Двери вагона закрылись под сопровождение женского голоса, объявляющего о следующей станции. Со всех сторон нас плотно обступили люди. Я устало привалился к Юки-куну, прислушиваясь к неровному ритму собственного сердца.
«Дотяни до Рождества, умоляю! – мысленно обратился я к своему телу, будто уговоры могли бы оттянуть скорую кончину. – Я большего-то и не прошу…»
– Итадакимас![30]
Я взял палочки и сразу принялся опустошать небольшую плошку риса, залитого острым соусом. Подцепил несколько кусочков курицы хе и поспешно начал набивать рот. Мама буравила меня странным взглядом, то и дело ёрзая на месте, словно никак не могла удобно усесться.
– Я нормально сдал, – с трудом проглотил то, что было у меня во рту, – до высшего балла не хватило восьми.
– Молодец! – Она, казалось, заметно расслабилась. – А когда следующий экзамен будет?
– Через три дня.
В моём голосе отчётливо слышалось несвойственное для меня равнодушие. При обычных обстоятельствах я бы в панике трясся над подготовкой, но больше это не казалось чем-то важным. Вряд ли я доживу до выпуска – так есть ли смысл загоняться по этому поводу? Экзамены были лишь очередным триггером для необъятного стресса, а моя нервная система и так успела улететь в тартарары.
Первоначально спокойная и в какой-то степени мирная обстановка вновь накалилась, натягивая между мной и мамой ощутимое напряжение: я не желал оправдываться за те или иные мысли и поступки, а она не знала, что можно ещё сказать.
Мы никогда не были особо близки. Она мало что знала о моих интересах и увлечениях, и все наши разговоры так или иначе сводились к университету или врачам, но в нынешнем положении эти темы могли спровоцировать у нас двоих абсолютно ненужную негативную реакцию, а придумать что-то другое у неё не получалось.
Как никогда она выглядела потерянной и беспомощной.
– Чем планируете заняться после ужина? – как бы между делом поинтересовалась она, накладывая Юки-куну овощи. – Если не секрет, разумеется.
– Ну… – начал он.
– Ничем особенным, – перебил его я, а сам вспомнил, что мне ещё надо было отыскать или каким-нибудь способом выведать у него пару-тройку, а если повезёт, то и дюжину стихотворений, чтобы было с чем ехать завтра на встречу со знакомой Ивасаки-куна. – Кстати, мам, можно вопрос?

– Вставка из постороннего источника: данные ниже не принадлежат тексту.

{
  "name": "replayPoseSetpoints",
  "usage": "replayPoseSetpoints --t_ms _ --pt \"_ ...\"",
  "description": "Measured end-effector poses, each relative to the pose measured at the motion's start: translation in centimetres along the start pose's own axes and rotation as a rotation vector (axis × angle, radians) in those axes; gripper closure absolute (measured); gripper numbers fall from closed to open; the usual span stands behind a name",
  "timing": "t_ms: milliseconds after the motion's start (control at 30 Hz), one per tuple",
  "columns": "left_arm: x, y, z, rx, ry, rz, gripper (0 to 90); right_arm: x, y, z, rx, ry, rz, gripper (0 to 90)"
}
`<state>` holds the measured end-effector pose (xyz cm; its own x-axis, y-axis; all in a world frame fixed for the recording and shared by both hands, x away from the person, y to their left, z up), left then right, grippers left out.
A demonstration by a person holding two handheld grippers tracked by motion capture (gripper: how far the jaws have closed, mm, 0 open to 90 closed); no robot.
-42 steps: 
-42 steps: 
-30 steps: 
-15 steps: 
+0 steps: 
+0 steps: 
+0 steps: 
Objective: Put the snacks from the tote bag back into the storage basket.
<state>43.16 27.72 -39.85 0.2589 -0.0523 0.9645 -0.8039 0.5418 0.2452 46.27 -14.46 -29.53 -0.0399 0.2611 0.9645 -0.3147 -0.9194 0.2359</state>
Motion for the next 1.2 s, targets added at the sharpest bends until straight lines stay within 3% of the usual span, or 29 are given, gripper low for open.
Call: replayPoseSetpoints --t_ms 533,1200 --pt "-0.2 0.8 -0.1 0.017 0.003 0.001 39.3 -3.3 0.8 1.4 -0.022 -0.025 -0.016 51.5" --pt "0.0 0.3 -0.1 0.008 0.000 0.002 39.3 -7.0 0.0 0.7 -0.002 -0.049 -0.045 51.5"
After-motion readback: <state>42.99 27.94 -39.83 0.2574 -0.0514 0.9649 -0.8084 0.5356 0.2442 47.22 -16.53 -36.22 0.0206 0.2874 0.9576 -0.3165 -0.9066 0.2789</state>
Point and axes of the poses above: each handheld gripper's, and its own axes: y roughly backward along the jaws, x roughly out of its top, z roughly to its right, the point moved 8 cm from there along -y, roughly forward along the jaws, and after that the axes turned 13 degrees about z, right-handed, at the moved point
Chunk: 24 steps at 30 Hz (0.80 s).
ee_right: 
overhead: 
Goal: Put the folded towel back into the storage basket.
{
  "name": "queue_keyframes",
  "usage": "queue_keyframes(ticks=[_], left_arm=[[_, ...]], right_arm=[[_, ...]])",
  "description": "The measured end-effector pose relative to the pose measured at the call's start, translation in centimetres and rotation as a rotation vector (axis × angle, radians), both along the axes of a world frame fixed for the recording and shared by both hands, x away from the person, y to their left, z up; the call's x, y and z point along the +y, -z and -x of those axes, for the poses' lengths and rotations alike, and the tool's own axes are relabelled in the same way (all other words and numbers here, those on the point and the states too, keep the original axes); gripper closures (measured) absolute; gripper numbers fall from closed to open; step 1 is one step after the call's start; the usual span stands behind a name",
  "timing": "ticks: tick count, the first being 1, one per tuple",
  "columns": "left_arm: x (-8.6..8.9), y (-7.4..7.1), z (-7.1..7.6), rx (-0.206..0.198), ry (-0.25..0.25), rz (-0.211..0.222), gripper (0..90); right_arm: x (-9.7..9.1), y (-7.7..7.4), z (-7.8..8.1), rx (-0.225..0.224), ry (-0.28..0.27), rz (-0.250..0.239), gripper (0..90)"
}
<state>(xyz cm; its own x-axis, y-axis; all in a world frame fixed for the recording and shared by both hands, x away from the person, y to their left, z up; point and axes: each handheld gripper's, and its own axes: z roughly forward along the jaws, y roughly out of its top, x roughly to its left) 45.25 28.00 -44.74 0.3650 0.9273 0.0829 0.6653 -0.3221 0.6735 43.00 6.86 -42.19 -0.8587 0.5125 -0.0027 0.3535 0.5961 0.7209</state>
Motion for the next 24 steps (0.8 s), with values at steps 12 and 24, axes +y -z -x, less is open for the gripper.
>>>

Она старалась не смотреть на меня, но палочки в её руках всё равно дрогнули. Юки-кун был прав, когда писал, что она боится меня. Это было в какой-то степени забавно и странно. Ещё никогда я не видел её в таком замешательстве.
– Разумеется.
– Рождество уже совсем скоро, и это, как бы… – Я пожевал изнутри щёку, поглядывая краем глаза на Юки-куна. Тот молча ел свою порцию, явно не желая встревать в наш разговор. – В общем, я бы хотел, чтобы Юки-кун отпраздновал его с нами, потому что… – в последний момент вспомнил его выдуманную историю и едва не сболтнул лишнего, – …из-за этой странной зимы он не сможет уехать домой, и как бы…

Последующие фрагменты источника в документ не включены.